Within the material below, locate the line with "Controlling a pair" and the line with "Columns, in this", then return those two lines and all lines between them, exactly as written.
-----
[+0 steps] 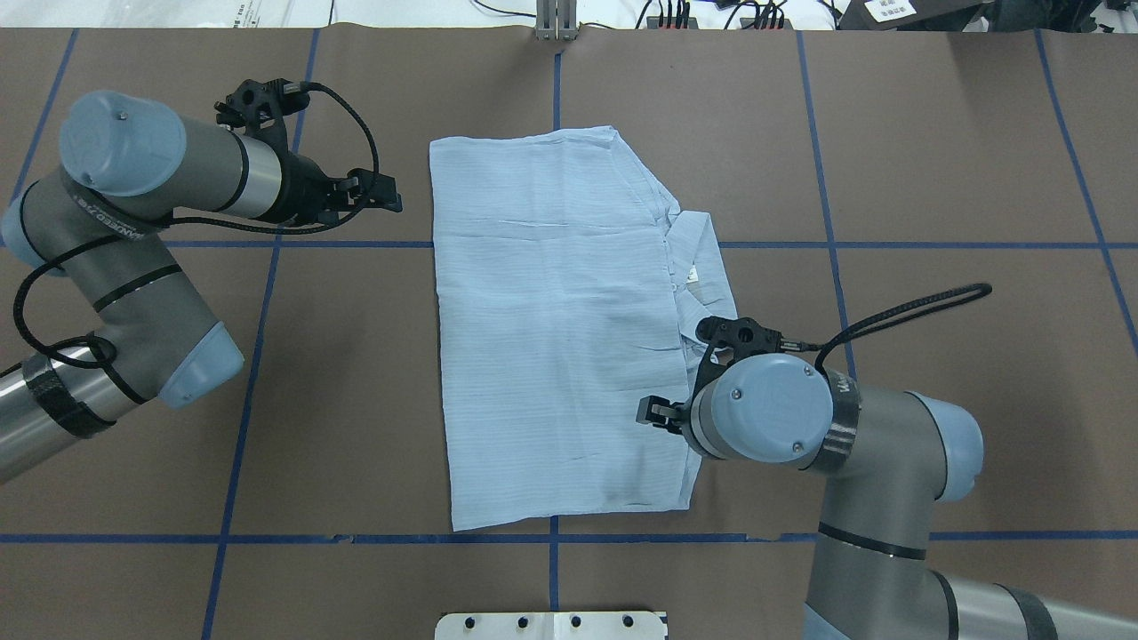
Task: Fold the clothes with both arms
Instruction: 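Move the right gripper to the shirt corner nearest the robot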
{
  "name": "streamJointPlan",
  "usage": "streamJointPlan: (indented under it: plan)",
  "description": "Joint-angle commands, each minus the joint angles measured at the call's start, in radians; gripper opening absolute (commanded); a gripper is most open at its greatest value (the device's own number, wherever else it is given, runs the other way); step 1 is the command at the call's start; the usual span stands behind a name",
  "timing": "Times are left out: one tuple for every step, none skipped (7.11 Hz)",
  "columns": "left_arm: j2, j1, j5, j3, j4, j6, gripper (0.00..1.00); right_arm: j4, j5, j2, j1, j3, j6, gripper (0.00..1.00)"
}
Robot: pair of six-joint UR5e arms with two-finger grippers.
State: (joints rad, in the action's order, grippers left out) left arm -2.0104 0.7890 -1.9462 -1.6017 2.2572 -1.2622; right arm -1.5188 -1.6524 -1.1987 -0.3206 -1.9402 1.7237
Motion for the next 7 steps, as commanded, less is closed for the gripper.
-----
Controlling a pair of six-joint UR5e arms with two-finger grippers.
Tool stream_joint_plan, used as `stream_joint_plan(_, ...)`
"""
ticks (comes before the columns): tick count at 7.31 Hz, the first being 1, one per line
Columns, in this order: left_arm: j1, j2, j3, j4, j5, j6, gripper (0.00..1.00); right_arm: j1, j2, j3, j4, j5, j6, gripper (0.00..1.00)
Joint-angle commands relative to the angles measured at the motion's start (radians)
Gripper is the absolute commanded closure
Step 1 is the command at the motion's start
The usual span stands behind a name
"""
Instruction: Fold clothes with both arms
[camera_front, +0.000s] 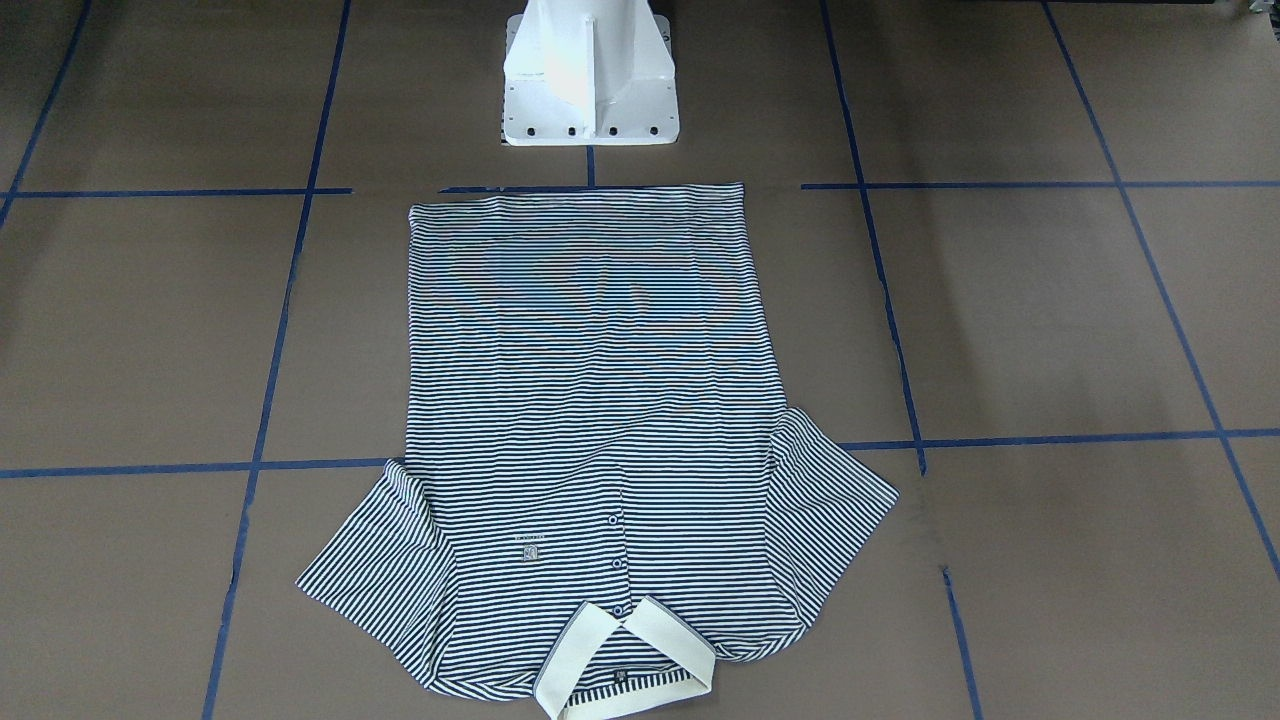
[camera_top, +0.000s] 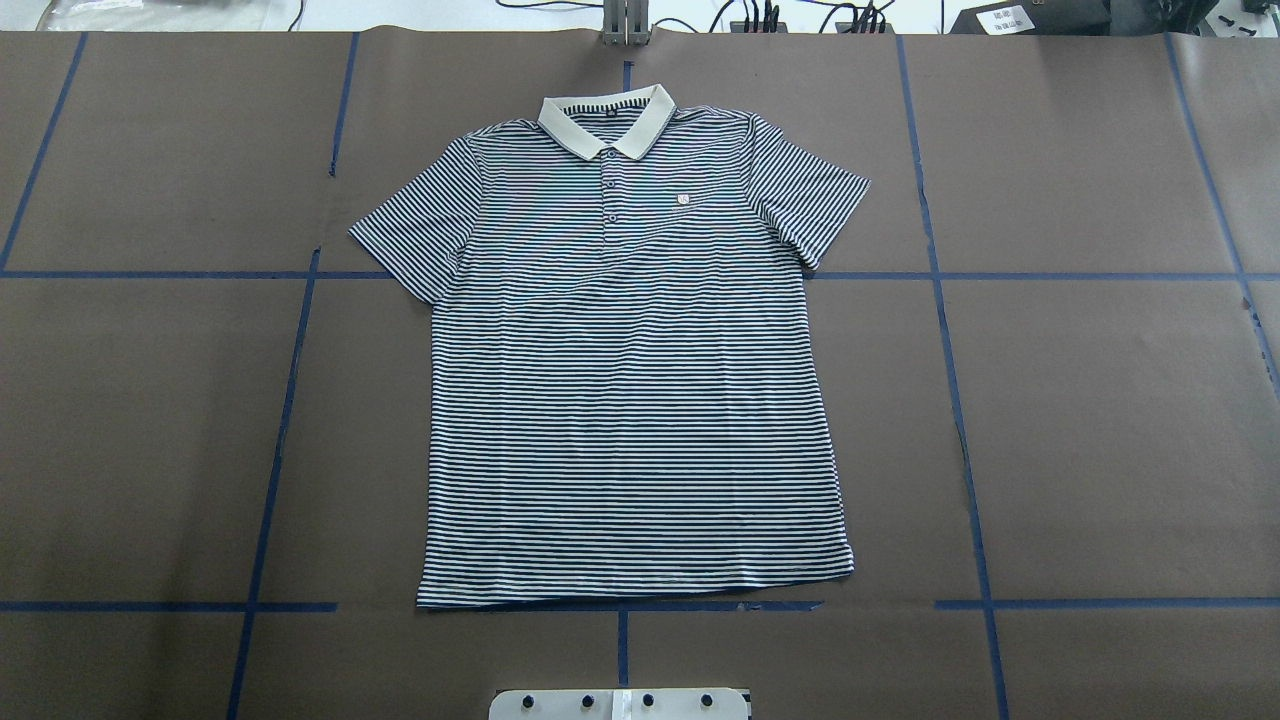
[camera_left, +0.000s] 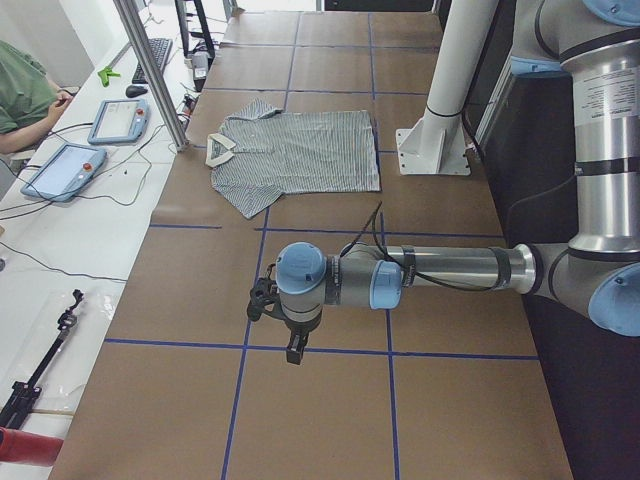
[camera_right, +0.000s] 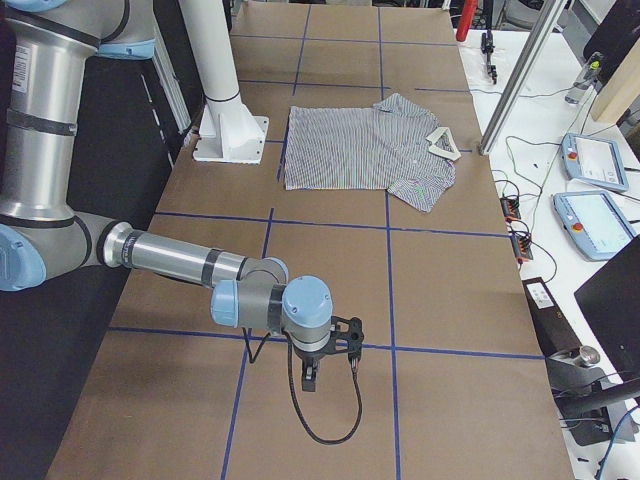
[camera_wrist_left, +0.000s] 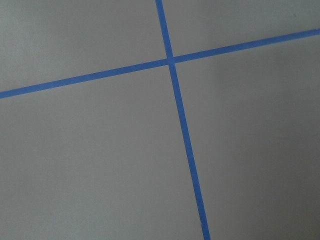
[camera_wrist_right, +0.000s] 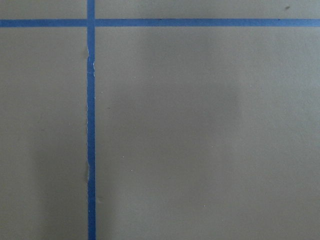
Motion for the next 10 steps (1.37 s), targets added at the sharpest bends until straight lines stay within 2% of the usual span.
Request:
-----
» TASK OUTPUT
Controlling a pair of six-joint UR5e arms with two-finger grippers.
Tool stream_joint_plan, used as `stream_joint_plan(_, ...)`
"""
ticks (comes before the columns): tick count at 7.31 Hz, the first being 1, one per line
Columns, in this order: left_arm: j1, j2, j3, j4, j5, j6, gripper (0.00..1.00); right_arm: j1, j2, j3, j4, j5, j6, gripper (0.00..1.00)

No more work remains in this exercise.